▶ [ASSIGNMENT]:
Out of the material that follows, write out exactly the lines from the line with "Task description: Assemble" to the line with "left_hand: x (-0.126", both ends included, and no others.
......
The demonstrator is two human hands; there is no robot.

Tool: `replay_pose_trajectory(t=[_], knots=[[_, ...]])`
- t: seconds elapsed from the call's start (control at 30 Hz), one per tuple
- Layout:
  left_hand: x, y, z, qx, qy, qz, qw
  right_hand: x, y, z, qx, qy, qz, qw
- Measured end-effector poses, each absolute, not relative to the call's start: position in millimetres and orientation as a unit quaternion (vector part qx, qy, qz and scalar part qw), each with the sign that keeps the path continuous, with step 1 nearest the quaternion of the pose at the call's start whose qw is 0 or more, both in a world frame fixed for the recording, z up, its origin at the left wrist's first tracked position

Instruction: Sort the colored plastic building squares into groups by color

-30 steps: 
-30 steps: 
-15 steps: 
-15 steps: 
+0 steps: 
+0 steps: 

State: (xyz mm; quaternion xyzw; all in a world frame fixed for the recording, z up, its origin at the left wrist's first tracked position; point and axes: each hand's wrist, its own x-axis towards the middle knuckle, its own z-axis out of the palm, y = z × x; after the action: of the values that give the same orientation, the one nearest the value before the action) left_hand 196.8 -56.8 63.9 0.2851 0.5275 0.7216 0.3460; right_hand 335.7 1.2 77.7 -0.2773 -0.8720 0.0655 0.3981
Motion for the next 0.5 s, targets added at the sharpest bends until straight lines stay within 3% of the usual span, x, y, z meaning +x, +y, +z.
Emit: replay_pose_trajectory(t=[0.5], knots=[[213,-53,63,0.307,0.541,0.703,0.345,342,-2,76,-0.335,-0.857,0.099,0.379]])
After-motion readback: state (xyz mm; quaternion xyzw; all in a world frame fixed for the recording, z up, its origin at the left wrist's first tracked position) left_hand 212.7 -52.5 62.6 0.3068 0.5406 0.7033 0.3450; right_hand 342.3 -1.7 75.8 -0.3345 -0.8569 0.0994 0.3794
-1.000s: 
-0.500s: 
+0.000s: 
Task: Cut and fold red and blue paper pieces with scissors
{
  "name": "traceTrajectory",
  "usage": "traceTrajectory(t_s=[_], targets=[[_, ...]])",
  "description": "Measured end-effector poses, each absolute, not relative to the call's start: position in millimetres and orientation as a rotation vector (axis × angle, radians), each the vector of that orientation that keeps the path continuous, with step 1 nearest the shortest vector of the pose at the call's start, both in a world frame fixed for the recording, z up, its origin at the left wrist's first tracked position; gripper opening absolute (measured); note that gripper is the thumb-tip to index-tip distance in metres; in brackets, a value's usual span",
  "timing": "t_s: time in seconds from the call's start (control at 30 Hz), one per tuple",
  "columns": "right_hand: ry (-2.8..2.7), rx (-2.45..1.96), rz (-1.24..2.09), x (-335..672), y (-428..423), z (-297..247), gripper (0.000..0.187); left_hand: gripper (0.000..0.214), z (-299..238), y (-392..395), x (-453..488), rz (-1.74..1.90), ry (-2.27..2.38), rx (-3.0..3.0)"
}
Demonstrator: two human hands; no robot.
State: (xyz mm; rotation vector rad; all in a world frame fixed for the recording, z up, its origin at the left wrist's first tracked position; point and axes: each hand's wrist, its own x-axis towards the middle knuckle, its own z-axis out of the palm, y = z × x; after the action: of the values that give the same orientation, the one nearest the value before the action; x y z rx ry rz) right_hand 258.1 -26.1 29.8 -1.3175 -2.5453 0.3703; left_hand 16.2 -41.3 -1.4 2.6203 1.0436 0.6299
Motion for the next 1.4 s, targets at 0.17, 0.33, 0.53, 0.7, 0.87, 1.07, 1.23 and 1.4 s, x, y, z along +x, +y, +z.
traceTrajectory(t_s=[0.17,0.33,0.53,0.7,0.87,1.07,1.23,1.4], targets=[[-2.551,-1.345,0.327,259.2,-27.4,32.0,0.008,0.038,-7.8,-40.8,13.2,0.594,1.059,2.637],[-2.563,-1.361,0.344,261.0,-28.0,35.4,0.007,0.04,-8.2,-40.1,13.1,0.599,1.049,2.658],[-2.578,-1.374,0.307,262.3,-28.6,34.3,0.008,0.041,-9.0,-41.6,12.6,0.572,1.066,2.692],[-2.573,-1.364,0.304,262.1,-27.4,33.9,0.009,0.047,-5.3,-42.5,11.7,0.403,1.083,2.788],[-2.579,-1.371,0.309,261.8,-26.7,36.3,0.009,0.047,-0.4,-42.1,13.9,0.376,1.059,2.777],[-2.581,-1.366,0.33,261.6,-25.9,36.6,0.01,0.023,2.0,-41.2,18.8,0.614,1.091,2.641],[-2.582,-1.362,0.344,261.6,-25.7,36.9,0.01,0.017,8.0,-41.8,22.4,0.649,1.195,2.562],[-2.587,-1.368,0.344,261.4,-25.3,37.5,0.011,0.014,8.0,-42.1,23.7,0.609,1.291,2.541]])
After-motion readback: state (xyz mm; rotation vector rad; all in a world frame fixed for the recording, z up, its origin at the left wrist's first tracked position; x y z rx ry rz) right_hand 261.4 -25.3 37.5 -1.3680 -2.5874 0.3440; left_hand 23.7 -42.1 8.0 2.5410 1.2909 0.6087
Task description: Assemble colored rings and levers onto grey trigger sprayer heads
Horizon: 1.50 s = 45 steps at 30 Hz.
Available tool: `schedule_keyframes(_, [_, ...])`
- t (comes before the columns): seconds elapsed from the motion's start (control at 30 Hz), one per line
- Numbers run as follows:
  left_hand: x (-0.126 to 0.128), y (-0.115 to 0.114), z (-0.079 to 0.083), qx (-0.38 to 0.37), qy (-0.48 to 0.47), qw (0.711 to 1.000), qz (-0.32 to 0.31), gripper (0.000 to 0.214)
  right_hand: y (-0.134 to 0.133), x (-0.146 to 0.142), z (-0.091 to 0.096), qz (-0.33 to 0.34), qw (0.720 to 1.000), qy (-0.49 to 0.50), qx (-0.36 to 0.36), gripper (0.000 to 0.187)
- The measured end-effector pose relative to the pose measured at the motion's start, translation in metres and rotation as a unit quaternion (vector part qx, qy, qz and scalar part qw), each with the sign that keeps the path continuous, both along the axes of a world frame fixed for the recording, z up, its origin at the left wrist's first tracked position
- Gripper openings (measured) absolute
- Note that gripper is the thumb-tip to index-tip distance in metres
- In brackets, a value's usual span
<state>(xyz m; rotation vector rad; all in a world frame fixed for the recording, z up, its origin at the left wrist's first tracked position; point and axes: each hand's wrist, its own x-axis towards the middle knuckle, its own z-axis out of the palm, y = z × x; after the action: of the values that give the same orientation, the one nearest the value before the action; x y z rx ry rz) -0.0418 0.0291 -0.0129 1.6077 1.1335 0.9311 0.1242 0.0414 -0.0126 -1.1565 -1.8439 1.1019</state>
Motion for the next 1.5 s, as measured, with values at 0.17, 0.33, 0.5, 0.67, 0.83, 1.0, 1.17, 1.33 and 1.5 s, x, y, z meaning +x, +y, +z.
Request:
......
▶ [ANSWER TO THIS TASK]:
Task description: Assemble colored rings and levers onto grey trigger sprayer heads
Horizon: 1.50 s = 45 steps at 30 Hz.
Available tool: `schedule_keyframes(_, [_, ...])`
- t (comes before the columns): seconds elapsed from the motion's start (control at 30 Hz), one per line
- Numbers run as follows:
  left_hand: x (-0.126 to 0.128), y (-0.115 to 0.114), z (-0.079 to 0.083), qx (-0.38 to 0.37), qy (-0.48 to 0.47), qw (0.711 to 1.000), qz (-0.32 to 0.31), gripper (0.000 to 0.214)

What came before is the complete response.